Après la messe et un déjeuner qui se prolonge chez une famille du village qui nous a invités, en fin de journée nous nous mettons à cuisiner : je comprends que ma visite donne à ce jour une couleur de fête pour Franz. Nous passerons une soirée inoubliable de fraternité arrosée par la bière ouverte pour l’occasion. Lorsqu’on ne se rencontre qu’une seule fois dans la vie, lorsqu’on sait qu’on ne se reverra probablement jamais, les paroles sont souvent directes, vraies et sans détour. Nous avons presque le même âge et tant de choses à nous dire. Nos vies de prêtres ont bien peu de points communs. Un seul en fait : l’amour de Jésus-Christ et de son Eglise. Mêmes les silences sont plein de vérité.

La nuit est glaciale à cette altitude mais le ciel est si pur que j’ai bien du mal à rejoindre le lit de fortune qui m’attend dans la maison, à l’abri du vent. Et les étoiles innombrables, comme la promesse de Dieu à Abraham, me ramènent encore au sujet qui a nourri tous nos échanges ce soir : la promesse d’une multitude, la confiance dans l’inconnu, le peuple innombrable de Dieu. Et la manière dont Franz lui consacre sa vie, perdu dans ce coin de désert, me porte à la louange.

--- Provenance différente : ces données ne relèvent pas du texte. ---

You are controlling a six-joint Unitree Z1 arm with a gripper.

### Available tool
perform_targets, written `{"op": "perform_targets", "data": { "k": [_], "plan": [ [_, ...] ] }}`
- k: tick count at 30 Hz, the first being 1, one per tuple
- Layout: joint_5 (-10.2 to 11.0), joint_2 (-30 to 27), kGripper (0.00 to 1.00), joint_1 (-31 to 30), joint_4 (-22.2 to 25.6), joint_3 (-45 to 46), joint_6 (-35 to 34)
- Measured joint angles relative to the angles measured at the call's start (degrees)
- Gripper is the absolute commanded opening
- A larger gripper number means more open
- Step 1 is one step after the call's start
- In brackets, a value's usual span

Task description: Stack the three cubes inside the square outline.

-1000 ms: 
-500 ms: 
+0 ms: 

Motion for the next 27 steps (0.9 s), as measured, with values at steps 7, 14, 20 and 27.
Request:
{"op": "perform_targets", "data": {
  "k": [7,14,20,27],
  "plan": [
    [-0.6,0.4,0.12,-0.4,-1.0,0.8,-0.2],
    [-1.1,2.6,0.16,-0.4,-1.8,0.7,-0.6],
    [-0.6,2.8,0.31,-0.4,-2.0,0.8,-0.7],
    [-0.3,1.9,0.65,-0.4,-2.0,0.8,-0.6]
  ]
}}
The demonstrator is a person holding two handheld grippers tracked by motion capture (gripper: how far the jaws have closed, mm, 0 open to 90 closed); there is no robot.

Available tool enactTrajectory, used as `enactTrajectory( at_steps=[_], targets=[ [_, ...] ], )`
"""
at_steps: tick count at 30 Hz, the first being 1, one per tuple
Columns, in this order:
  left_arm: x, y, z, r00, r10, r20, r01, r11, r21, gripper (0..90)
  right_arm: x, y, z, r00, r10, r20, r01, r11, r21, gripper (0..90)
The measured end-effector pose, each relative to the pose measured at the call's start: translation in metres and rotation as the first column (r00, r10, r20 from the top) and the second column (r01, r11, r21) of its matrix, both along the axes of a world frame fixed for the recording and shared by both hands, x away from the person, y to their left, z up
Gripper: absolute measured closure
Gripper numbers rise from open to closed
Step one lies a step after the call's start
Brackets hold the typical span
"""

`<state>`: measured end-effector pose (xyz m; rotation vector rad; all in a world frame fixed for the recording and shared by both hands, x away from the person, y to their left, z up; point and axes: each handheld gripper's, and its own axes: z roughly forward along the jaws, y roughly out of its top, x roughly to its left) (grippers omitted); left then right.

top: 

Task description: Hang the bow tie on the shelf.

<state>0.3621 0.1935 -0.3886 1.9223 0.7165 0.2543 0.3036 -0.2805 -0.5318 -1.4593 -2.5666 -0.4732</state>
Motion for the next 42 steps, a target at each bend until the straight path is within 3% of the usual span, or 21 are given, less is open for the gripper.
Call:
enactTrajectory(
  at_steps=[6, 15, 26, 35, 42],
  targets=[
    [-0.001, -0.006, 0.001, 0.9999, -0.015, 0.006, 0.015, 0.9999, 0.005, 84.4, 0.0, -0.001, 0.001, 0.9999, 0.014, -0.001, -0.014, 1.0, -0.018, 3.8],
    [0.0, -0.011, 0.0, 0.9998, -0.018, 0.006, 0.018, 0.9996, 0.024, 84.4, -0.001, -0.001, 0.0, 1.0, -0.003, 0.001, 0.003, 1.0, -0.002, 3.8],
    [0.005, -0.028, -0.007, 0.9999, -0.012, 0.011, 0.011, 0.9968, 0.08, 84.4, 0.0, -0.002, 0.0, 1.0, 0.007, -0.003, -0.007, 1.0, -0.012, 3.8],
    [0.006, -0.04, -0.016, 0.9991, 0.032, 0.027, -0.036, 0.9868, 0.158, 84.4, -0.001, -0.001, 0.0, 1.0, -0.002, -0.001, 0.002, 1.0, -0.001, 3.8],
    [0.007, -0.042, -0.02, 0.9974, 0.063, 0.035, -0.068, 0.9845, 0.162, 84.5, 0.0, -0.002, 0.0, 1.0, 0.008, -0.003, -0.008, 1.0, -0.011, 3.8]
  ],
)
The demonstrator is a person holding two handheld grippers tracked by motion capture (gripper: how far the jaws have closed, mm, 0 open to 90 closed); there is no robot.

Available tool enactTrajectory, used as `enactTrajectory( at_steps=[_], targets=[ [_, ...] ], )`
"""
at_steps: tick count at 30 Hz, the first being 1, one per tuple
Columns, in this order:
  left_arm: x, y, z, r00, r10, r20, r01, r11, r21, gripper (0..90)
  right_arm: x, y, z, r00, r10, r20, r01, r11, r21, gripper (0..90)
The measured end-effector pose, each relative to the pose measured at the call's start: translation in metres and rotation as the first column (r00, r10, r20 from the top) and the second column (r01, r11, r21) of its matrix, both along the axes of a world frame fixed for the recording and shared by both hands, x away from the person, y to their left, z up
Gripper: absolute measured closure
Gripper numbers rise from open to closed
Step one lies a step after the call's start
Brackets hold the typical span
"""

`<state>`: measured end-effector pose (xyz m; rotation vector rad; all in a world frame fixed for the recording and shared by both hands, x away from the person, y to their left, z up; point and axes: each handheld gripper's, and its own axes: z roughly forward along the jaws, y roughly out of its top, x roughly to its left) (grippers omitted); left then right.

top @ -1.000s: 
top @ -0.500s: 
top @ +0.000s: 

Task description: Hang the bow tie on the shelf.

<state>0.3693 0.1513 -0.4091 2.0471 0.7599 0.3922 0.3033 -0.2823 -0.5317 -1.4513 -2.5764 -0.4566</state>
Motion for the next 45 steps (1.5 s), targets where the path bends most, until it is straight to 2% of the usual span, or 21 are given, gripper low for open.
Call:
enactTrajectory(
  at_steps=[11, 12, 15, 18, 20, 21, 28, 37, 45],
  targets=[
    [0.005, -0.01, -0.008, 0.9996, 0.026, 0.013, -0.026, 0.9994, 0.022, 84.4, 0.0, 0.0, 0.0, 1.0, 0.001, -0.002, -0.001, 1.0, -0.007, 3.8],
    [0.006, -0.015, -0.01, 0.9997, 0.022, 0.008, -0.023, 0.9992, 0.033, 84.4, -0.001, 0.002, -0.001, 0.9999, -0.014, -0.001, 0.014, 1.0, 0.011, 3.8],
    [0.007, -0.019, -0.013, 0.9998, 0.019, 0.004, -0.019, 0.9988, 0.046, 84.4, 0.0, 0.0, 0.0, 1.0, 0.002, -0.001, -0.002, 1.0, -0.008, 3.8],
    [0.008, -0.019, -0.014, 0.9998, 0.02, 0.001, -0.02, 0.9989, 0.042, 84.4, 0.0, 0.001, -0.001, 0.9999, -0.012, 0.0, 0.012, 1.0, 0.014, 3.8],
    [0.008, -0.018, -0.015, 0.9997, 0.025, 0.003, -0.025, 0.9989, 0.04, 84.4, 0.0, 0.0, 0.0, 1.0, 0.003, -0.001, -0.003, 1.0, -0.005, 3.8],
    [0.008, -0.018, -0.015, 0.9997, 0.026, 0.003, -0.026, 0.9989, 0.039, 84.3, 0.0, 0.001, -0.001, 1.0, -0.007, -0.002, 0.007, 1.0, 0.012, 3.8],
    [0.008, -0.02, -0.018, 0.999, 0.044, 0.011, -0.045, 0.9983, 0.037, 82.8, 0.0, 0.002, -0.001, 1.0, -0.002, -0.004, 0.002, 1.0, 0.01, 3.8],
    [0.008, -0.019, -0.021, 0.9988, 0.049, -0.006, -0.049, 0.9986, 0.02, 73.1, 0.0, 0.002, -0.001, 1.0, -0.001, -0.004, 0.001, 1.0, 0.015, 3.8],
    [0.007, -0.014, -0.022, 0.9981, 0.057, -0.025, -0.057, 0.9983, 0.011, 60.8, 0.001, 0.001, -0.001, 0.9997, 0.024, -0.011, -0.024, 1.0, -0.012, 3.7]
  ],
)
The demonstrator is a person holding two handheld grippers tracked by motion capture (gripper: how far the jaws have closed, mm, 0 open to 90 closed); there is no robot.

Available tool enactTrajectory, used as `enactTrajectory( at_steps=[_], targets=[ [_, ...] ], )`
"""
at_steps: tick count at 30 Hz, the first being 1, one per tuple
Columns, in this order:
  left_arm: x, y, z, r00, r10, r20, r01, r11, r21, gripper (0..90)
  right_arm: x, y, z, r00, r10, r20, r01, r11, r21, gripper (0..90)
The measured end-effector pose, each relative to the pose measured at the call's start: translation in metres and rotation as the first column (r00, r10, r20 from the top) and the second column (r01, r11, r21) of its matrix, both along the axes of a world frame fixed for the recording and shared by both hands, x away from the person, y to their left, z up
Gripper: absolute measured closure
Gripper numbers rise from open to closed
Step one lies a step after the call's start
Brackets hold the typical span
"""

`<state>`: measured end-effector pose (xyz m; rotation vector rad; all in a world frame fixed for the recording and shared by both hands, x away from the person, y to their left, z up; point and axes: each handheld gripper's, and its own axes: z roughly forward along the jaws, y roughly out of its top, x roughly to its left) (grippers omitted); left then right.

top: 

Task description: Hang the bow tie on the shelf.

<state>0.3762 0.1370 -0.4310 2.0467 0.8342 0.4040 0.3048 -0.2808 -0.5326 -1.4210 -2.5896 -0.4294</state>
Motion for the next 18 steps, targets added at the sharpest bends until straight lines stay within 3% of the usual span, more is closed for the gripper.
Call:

La matinée sera consacrée à recevoir les visites au bureau paroissial : inscrire un baptême, enregistrer une préparation au mariage. Je suis en terrain connu ; sauf que ni le lieu ni les paroissiens ne présentent beaucoup de points communs avec la rue Mably. Franz reçoit tout ce petit monde, écoutant les requêtes dans un espagnol mêlé d’Aymara, enregistrant les données sur l’ordinateur paroissial. Ce qui est surtout notable c’est que le temps ne compte pas : un jeune couple a fait 5 kms à pied pour inscrire le premier enfant au baptême : ils resteront plus d’une heure à discuter, à rester là, à ne rien faire, apparemment. Avec l’heure de marche du retour, ils auront consacré la matinée entière à ce qui aurait pu n’être qu’une démarche administrative. Mais il s’agissait du baptême de leur premier enfant. C’est étonnant comme chaque réalité prend du poids lorsqu’on prend le temps de la vivre pleinement.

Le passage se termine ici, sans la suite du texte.